▶ _PROBLEM TO WORK ON_
Find the line with "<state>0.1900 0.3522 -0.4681" in the records below. Copy it and every line after it, up to and including the line with "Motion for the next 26".

** Opening RECORDS block **

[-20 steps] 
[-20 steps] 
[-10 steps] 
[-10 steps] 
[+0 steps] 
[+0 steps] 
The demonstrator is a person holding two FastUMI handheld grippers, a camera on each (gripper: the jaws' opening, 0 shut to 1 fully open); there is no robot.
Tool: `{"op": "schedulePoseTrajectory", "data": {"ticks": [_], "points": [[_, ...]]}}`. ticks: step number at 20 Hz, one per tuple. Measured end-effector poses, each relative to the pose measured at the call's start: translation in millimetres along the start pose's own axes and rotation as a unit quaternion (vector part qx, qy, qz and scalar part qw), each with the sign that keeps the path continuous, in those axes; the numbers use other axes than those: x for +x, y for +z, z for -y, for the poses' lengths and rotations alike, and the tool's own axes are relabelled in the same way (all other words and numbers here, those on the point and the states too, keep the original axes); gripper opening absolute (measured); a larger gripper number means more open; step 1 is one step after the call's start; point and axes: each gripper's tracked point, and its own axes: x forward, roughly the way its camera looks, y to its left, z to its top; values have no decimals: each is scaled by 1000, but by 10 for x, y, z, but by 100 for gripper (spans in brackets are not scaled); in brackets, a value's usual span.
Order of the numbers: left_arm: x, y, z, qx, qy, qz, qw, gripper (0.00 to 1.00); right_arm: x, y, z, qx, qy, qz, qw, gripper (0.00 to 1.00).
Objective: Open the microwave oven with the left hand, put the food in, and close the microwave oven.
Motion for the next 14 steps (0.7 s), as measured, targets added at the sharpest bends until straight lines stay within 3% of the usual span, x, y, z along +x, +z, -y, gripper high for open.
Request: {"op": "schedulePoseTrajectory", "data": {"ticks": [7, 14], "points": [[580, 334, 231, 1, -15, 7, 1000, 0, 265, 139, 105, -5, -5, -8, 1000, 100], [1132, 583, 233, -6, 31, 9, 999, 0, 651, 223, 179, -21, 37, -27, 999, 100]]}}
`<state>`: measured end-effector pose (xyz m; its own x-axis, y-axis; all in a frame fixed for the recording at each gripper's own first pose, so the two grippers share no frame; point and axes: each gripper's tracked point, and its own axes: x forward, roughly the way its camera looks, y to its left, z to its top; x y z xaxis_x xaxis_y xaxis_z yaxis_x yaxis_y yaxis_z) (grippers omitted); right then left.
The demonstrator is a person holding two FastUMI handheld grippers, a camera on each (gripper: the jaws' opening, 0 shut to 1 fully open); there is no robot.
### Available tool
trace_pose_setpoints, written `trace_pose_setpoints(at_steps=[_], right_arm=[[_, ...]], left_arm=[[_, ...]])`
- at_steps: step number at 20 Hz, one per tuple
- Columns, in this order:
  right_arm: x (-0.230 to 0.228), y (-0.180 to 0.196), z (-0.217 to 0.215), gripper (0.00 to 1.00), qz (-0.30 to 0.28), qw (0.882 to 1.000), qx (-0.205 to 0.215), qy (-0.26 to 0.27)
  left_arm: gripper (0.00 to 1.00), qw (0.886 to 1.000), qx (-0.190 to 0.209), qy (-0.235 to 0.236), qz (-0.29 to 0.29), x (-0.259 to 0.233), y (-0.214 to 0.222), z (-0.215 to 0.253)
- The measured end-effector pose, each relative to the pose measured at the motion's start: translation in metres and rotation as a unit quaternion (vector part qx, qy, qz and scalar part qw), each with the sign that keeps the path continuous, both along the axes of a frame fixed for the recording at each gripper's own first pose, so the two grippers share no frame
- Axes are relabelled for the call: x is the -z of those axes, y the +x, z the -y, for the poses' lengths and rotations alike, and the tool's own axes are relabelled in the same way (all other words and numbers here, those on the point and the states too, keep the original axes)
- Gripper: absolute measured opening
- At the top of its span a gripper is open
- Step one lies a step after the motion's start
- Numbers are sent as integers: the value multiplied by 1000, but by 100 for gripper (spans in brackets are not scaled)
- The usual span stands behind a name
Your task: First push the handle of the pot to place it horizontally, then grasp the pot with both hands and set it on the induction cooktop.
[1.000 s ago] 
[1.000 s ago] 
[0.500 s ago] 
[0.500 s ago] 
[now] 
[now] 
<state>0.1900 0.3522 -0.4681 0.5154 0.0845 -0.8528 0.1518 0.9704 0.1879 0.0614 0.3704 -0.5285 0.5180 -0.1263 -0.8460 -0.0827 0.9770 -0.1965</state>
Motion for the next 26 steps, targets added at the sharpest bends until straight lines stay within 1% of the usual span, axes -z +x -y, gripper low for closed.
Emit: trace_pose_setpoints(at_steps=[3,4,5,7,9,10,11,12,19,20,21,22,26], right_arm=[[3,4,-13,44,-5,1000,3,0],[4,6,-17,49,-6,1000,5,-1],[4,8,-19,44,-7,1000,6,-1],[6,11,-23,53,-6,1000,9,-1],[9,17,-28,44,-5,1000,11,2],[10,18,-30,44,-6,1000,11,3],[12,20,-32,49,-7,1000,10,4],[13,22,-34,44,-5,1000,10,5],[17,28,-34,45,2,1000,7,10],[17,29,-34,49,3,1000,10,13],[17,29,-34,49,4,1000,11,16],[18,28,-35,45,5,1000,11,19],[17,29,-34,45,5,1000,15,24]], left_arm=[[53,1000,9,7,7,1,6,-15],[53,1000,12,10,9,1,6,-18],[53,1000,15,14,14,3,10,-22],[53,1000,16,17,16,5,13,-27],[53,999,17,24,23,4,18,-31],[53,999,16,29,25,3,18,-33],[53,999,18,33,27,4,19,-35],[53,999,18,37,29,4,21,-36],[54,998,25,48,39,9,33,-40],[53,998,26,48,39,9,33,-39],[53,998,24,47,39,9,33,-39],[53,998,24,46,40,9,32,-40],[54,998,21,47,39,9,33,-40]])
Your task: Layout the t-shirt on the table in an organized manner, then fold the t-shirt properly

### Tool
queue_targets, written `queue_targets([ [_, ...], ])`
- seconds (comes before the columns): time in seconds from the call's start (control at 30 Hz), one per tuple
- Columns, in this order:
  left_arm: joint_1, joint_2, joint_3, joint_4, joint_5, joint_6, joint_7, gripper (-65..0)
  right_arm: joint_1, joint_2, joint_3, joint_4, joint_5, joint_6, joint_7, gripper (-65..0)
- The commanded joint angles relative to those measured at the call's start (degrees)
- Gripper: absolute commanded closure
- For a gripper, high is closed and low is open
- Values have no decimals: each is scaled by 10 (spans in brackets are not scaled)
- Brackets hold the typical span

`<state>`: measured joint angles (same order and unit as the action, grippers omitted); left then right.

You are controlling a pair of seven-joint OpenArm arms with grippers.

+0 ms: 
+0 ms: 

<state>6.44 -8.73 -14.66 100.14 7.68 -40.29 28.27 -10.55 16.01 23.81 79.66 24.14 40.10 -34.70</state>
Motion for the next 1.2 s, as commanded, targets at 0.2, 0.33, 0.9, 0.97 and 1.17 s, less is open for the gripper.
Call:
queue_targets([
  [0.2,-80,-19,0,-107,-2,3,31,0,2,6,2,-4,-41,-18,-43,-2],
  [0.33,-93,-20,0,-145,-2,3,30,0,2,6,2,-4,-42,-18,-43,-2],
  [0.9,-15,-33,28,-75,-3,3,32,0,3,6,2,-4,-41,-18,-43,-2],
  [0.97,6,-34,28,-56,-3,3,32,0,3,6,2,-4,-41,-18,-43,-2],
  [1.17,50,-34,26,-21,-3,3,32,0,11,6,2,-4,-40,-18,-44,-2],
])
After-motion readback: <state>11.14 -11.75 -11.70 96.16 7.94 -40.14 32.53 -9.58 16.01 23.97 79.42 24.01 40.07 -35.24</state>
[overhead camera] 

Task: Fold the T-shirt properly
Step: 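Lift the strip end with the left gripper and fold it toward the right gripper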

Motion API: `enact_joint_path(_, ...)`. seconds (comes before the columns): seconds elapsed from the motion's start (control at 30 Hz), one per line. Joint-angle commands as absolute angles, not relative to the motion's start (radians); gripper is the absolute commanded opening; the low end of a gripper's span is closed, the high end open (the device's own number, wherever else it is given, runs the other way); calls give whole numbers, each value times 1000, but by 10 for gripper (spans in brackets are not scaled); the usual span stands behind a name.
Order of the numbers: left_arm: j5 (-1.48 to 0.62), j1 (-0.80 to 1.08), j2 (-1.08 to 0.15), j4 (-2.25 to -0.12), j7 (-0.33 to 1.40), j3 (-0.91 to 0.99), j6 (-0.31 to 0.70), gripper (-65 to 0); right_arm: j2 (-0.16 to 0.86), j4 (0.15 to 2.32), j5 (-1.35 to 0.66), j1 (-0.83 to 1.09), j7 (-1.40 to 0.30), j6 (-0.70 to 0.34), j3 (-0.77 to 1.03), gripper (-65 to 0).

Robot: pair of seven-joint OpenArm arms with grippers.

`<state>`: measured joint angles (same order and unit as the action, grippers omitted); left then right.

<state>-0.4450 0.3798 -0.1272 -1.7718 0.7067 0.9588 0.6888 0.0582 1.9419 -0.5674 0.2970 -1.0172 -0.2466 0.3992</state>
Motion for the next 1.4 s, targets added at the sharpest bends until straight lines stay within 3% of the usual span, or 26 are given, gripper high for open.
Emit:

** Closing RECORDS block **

▶ _RESULT FOR THIS TASK_
<state>0.1900 0.3522 -0.4681 0.5154 0.0845 -0.8528 0.1518 0.9704 0.1879 0.0614 0.3704 -0.5285 0.5180 -0.1263 -0.8460 -0.0827 0.9770 -0.1965</state>
Motion for the next 26 steps, targets added at the sharpest bends until straight lines stay within 1% of the usual span, axes -z +x -y, gripper low for closed.

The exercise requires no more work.